Concordamos, porém, em favor do esclarecimento da discussão, que a "homossexualidade" seja um fenômeno geneticamente determinado. A questão no caso seria: por que tamanho interesse nisso? Por que seria indispensável encontrar genes responsáveis pelo fato de homens se sentirem eroticamente atraídos por outros homens?
Por que não nos interessamos em pesquisar que genes são responsáveis pela "verdadeira musicalidade dos verdadeiros músicos" à fim de distingui-los dos "músicos de ocasião" ou dos "músicos que aceitam fazer música e que se comportam como músicos, mas que não são verdadeiros músicos porque lhes faltam a verdadeira sensibilidade musical e os genes da musicabilidade?" Por que não temos interesse em fazer o mesmo com a "futebolisticidade"?

A atração que em nossa sociedade sentimos pela diferenciação entre "homossexuais" e "heterossexuais", a ponto de imaginar que não podemos viver sem ela, é tão "naturalmente" determinada quanto a divisão entre gentios e cristão, católicos e protestantes, castos e libertinos, metropolitanos e colonizados, ocidentais e orientais, civilizados e primitivos, etc. (...)
A busca de uma constituição genética particular aos sujeitos com inclinações homoeróticas só pode ter, então, um objetivo moralmente normativo. (...) Por que procurar legitimar uma determinada moral sexual recorrendo à benção da natureza?
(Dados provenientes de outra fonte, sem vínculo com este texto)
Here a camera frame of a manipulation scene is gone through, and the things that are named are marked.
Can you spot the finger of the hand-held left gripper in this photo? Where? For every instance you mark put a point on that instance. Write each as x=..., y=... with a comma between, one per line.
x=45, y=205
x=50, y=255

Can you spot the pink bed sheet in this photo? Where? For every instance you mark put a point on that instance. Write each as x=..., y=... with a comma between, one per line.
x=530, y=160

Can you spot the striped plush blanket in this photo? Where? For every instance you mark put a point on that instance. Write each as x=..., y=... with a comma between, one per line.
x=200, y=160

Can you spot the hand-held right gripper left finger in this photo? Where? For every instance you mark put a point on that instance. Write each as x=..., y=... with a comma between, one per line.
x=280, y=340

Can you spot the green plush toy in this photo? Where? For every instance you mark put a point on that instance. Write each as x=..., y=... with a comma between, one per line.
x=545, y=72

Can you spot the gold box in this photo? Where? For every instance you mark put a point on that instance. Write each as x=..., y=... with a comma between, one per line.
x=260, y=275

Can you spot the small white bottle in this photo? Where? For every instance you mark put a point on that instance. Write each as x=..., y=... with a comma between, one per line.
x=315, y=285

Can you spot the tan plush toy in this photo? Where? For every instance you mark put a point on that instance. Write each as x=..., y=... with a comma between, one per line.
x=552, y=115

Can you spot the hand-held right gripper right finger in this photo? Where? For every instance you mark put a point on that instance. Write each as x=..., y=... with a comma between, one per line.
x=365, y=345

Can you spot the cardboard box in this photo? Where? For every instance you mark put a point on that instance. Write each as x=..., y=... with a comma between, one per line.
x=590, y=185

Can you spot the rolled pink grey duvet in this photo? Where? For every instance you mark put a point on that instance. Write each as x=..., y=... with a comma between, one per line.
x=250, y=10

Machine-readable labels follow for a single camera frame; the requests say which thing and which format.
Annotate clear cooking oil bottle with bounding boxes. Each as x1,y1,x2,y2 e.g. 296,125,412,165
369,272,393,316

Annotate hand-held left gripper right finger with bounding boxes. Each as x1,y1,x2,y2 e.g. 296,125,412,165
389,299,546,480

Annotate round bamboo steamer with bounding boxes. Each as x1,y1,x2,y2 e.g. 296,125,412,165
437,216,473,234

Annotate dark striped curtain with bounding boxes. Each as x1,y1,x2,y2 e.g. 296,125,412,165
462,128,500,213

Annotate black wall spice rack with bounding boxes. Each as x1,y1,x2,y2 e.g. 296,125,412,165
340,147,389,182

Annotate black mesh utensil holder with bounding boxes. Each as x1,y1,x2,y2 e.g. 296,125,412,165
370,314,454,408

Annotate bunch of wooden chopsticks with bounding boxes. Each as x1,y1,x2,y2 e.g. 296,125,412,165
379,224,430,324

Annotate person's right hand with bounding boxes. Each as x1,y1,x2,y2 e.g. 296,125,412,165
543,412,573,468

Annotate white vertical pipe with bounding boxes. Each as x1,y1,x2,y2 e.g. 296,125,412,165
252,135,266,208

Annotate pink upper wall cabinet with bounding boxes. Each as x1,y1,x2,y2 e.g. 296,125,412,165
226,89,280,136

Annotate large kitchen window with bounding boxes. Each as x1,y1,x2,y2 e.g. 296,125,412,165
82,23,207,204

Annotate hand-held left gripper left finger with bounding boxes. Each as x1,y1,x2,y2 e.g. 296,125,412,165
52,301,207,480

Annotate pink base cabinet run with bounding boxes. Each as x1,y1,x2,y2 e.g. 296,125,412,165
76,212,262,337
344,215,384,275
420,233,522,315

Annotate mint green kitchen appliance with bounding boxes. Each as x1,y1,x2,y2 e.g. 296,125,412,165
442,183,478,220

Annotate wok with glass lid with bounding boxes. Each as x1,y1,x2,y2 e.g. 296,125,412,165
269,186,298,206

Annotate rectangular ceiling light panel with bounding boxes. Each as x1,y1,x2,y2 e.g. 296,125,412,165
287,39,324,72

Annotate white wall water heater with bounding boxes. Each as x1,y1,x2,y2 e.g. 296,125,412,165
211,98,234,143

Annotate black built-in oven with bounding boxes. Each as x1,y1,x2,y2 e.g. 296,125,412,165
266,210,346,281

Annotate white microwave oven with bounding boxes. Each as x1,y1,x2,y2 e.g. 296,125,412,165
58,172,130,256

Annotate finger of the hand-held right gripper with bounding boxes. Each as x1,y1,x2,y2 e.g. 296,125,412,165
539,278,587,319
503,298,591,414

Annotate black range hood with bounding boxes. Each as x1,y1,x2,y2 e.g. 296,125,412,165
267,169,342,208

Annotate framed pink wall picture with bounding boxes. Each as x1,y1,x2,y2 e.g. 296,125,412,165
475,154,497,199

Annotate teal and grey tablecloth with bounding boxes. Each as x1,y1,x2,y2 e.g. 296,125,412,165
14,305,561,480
Jamais fazemos o exercício imaginativo de supor como seria a vida de alguém que, malgrado sua vontade, fosse permanentemente obrigado a ser reconhecido por sua preferência erótica e não por outras qualidades pessoais que quisesse ver apreciadas e respeitadas pelos outros. No entanto seria interessante imaginar como reagiriam certos homens heteroeroticamente orientados, caso tivessem que conviver com a exposição pública de algumas de suas tendências sexuais, costumeiramente resguardadas do olhar público por nossos hábitos culturais.
Não custa nada perguntar como esses homens reagiriam se tivessem que responder socialmente, não enquanto maridos, pais, profissionais, artistas, trabalhadores, cidadãos, etc., e sim enquanto "praticantes do coito anal", "adeptos do sexo oral", "masturbadores costumazes" ou mesmo "usuários freqüentes de filmes e revistas pornográficas".
O exemplo nada tem de caricato. Ele é apenas ilustrativo do respeito que dedicamos à privacidade da maioria heteroerótica e do desrespeito com que tratamos a preferência sexual das minorias.


Enquanto sujeitos da linguagem e da sexualidade não podemos querer deixar de falar e desejar, mas enquanto sujeitos da vontade podemos redescrever moralmente as conseqüências daquilo que não pudemos escolher.

A Inocência e o Vício- Jurandir Freire Costa.